La liberté viendra du net ou ne viendra pas. C'est le constat que les gouvernements totalitaires sont contraints de faire, à l'heure de l'adoption de la loi Hadopi 2 en France, de la net neutrality d'Obama, et du coup de force entamé depuis quelques mois par l'islam pour prendre le contrôle de l'internet mondial, et fermer tous les sites qui dénoncent l'islam. Les tunisiens utilisent des méthodes moins sophistiquées que l'OCI, lequel agit à la source, auprès de l'ICANN (l'organisme de gestion des noms de domaine). Ci dessous le communiqué de Reporters Sans Frontières, et mes commentaires entre parenthèses.

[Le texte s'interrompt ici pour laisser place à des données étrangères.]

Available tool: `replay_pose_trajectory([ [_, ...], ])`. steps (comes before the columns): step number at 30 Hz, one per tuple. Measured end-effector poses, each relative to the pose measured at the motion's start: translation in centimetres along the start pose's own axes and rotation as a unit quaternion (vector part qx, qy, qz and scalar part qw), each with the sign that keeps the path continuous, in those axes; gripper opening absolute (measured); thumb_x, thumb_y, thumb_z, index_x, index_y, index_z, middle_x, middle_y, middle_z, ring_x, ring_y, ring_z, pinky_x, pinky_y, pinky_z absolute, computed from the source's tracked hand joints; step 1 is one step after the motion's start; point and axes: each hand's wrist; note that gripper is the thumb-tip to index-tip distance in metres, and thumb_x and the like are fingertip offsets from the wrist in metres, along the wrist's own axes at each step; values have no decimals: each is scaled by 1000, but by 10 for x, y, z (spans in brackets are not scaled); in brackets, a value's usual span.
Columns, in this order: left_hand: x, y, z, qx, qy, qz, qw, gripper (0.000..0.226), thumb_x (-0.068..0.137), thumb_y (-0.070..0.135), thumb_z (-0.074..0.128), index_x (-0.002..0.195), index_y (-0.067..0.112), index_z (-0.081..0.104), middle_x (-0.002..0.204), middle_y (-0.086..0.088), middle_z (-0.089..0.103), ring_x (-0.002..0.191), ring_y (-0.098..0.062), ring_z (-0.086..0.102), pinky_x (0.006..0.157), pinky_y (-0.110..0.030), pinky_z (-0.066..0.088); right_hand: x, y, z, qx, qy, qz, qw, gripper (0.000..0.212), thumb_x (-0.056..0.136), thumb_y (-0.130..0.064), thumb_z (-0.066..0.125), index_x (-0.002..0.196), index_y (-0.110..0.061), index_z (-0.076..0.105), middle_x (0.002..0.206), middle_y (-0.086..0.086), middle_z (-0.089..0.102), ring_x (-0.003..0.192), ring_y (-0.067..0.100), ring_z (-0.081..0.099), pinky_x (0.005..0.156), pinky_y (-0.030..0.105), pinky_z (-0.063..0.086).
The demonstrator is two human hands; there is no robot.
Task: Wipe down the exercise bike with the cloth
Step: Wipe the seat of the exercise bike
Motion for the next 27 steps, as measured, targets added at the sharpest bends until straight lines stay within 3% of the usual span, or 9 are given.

« Reporters sans frontières dénonce les arrestations et disparitions de blogueurs et de militants connus pour leur engagement pour la liberté d’expression en ligne (note de JPG : en France, les blogueurs connus pour leur engagement pour la liberté d'expression sont censurés après avoir reçu le label « extrême droite »), survenues le 6 janvier 2011 dans différentes villes tunisiennes.

L’organisation a répertorié au moins cinq cas mais la liste pourrait être plus longue.

L’organisation demande aux autorités de les libérer dans les meilleurs délais. “Ces arrestations, destinées à intimider les internautes tunisiens et leurs soutiens internationaux, sont contreproductives et risquent d’attiser les tensions. Ce n’est pas en arrêtant quelques blogueurs que les images des manifestations disparaîtront de la Toile ou que les cyberattaques cesseront”, a constaté Reporters sans frontières. Durcir la répression n’est pas la solution à la crise que traverse la Tunisie aujourd’hui (JPG : crise de la montée de l'islam radical que traversent également les autres pays musulmans)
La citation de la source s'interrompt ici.